* _Problem_
An exact reproduction of every record is required.
═══ Given data ═══
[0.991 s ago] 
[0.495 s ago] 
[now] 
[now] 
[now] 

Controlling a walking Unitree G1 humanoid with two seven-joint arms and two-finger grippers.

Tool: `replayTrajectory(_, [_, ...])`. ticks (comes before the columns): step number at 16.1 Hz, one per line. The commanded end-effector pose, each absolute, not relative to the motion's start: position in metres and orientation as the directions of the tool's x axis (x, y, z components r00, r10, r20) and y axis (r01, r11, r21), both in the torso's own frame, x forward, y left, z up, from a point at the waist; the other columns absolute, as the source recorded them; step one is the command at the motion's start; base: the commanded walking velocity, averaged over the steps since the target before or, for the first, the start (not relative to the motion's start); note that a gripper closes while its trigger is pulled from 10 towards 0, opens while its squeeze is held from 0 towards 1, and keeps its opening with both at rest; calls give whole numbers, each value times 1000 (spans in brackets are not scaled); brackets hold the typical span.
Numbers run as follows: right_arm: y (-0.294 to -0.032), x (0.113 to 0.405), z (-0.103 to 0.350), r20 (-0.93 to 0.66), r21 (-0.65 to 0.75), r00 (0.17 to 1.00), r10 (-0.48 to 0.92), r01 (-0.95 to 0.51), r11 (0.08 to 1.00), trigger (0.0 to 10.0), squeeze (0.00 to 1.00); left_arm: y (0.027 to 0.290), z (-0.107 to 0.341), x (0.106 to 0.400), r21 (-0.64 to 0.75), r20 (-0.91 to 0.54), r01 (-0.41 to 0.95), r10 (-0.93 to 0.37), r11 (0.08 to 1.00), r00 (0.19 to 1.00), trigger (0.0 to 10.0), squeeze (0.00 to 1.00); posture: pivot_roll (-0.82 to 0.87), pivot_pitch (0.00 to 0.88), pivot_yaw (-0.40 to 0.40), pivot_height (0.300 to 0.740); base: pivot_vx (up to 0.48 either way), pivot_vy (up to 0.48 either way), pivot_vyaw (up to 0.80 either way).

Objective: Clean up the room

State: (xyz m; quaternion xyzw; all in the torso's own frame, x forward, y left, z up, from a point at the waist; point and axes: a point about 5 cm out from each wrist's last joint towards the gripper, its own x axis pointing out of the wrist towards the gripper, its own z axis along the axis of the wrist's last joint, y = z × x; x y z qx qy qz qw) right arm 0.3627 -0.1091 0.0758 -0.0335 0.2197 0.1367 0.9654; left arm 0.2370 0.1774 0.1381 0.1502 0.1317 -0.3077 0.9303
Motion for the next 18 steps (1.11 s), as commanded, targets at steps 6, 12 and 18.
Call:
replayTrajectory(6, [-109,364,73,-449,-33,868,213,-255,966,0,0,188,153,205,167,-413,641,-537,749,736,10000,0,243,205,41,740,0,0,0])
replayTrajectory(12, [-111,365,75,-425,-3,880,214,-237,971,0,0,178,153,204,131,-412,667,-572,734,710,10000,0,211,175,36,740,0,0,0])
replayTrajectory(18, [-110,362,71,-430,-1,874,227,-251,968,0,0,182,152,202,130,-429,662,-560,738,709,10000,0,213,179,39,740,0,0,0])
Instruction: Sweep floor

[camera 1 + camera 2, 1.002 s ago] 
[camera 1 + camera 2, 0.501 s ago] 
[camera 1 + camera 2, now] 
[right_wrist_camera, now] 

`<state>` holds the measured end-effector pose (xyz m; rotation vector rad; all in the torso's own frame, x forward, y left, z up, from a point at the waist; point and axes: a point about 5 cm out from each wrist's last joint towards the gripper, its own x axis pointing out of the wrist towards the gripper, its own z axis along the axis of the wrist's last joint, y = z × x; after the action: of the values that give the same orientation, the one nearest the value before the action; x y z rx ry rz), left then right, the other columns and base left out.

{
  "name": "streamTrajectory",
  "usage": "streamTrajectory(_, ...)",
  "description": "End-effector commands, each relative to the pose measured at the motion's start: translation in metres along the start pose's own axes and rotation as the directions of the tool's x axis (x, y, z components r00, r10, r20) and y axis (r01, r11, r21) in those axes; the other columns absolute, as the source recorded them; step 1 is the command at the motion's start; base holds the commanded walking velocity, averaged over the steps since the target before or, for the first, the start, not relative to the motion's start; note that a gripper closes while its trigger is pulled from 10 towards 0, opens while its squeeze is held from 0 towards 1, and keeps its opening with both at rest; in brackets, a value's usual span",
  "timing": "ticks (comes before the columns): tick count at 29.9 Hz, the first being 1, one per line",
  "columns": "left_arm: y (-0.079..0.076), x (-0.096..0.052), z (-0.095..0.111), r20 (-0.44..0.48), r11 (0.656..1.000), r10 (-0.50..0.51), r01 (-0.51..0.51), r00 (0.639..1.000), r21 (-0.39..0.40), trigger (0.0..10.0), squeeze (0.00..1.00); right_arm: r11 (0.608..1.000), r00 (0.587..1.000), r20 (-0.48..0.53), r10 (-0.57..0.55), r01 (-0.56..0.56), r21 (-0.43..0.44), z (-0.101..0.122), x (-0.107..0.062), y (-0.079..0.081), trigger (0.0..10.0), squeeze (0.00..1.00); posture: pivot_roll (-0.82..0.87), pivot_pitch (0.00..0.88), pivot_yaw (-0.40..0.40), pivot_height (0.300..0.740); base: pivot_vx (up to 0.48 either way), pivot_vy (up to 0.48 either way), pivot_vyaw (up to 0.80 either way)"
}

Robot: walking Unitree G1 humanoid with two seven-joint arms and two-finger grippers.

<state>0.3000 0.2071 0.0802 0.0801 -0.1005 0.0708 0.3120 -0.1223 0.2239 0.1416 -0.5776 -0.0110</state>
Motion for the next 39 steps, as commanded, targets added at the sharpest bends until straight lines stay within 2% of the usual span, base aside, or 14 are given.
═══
* _The completed task_
[0.991 s ago] 
[0.495 s ago] 
[now] 
[now] 
[now] 

Controlling a walking Unitree G1 humanoid with two seven-joint arms and two-finger grippers.

Tool: `replayTrajectory(_, [_, ...])`. ticks (comes before the columns): step number at 16.1 Hz, one per line. The commanded end-effector pose, each absolute, not relative to the motion's start: position in metres and orientation as the directions of the tool's x axis (x, y, z components r00, r10, r20) and y axis (r01, r11, r21), both in the torso's own frame, x forward, y left, z up, from a point at the waist; the other columns absolute, as the source recorded them; step one is the command at the motion's start; base: the commanded walking velocity, averaged over the steps since the target before or, for the first, the start (not relative to the motion's start); note that a gripper closes while its trigger is pulled from 10 towards 0, opens while its squeeze is held from 0 towards 1, and keeps its opening with both at rest; calls give whole numbers, each value times 1000 (spans in brackets are not scaled); brackets hold the typical span.
Numbers run as follows: right_arm: y (-0.294 to -0.032), x (0.113 to 0.405), z (-0.103 to 0.350), r20 (-0.93 to 0.66), r21 (-0.65 to 0.75), r00 (0.17 to 1.00), r10 (-0.48 to 0.92), r01 (-0.95 to 0.51), r11 (0.08 to 1.00), trigger (0.0 to 10.0), squeeze (0.00 to 1.00); left_arm: y (0.027 to 0.290), z (-0.107 to 0.341), x (0.106 to 0.400), r21 (-0.64 to 0.75), r20 (-0.91 to 0.54), r01 (-0.41 to 0.95), r10 (-0.93 to 0.37), r11 (0.08 to 1.00), r00 (0.19 to 1.00), trigger (0.0 to 10.0), squeeze (0.00 to 1.00); posture: pivot_roll (-0.82 to 0.87), pivot_pitch (0.00 to 0.88), pivot_yaw (-0.40 to 0.40), pivot_height (0.300 to 0.740); base: pivot_vx (up to 0.48 either way), pivot_vy (up to 0.48 either way), pivot_vyaw (up to 0.80 either way).

Objective: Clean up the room

State: (xyz m; quaternion xyzw; all in the torso's own frame, x forward, y left, z up, from a point at the waist; point and axes: a point about 5 cm out from each wrist's last joint towards the gripper, its own x axis pointing out of the wrist towards the gripper, its own z axis along the axis of the wrist's last joint, y = z × x; x y z qx qy qz qw) right arm 0.3627 -0.1091 0.0758 -0.0335 0.2197 0.1367 0.9654; left arm 0.2370 0.1774 0.1381 0.1502 0.1317 -0.3077 0.9303
Motion for the next 18 steps (1.11 s), as commanded, targets at steps 6, 12 and 18.
Call:
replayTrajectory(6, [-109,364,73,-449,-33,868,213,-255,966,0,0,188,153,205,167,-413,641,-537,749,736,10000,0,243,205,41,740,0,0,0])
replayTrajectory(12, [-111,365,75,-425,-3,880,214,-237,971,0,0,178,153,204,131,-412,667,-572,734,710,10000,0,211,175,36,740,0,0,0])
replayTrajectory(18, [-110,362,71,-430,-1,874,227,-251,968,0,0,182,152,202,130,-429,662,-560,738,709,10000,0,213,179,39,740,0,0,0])
Instruction: Sweep floor

[camera 1 + camera 2, 1.002 s ago] 
[camera 1 + camera 2, 0.501 s ago] 
[camera 1 + camera 2, now] 
[right_wrist_camera, now] 

`<state>` holds the measured end-effector pose (xyz m; rotation vector rad; all in the torso's own frame, x forward, y left, z up, from a point at the waist; point and axes: a point about 5 cm out from each wrist's last joint towards the gripper, its own x axis pointing out of the wrist towards the gripper, its own z axis along the axis of the wrist's last joint, y = z × x; after the action: of the values that give the same orientation, the one nearest the value before the action; x y z rx ry rz), left then right, the other columns and base left out.

{
  "name": "streamTrajectory",
  "usage": "streamTrajectory(_, ...)",
  "description": "End-effector commands, each relative to the pose measured at the motion's start: translation in metres along the start pose's own axes and rotation as the directions of the tool's x axis (x, y, z components r00, r10, r20) and y axis (r01, r11, r21) in those axes; the other columns absolute, as the source recorded them; step 1 is the command at the motion's start; base holds the commanded walking velocity, averaged over the steps since the target before or, for the first, the start, not relative to the motion's start; note that a gripper closes while its trigger is pulled from 10 towards 0, opens while its squeeze is held from 0 towards 1, and keeps its opening with both at rest; in brackets, a value's usual span",
  "timing": "ticks (comes before the columns): tick count at 29.9 Hz, the first being 1, one per line",
  "columns": "left_arm: y (-0.079..0.076), x (-0.096..0.052), z (-0.095..0.111), r20 (-0.44..0.48), r11 (0.656..1.000), r10 (-0.50..0.51), r01 (-0.51..0.51), r00 (0.639..1.000), r21 (-0.39..0.40), trigger (0.0..10.0), squeeze (0.00..1.00); right_arm: r11 (0.608..1.000), r00 (0.587..1.000), r20 (-0.48..0.53), r10 (-0.57..0.55), r01 (-0.56..0.56), r21 (-0.43..0.44), z (-0.101..0.122), x (-0.107..0.062), y (-0.079..0.081), trigger (0.0..10.0), squeeze (0.00..1.00); posture: pivot_roll (-0.82..0.87), pivot_pitch (0.00..0.88), pivot_yaw (-0.40..0.40), pivot_height (0.300..0.740); base: pivot_vx (up to 0.48 either way), pivot_vy (up to 0.48 either way), pivot_vyaw (up to 0.80 either way)"
}

Robot: walking Unitree G1 humanoid with two seven-joint arms and two-finger grippers.

<state>0.3000 0.2071 0.0802 0.0801 -0.1005 0.0708 0.3120 -0.1223 0.2239 0.1416 -0.5776 -0.0110</state>
Motion for the next 39 steps, as commanded, targets added at the sharpest bends until straight lines stay within 2% of the usual span, base aside, or 14 are given.

What appears above is the complete answer to the exercise.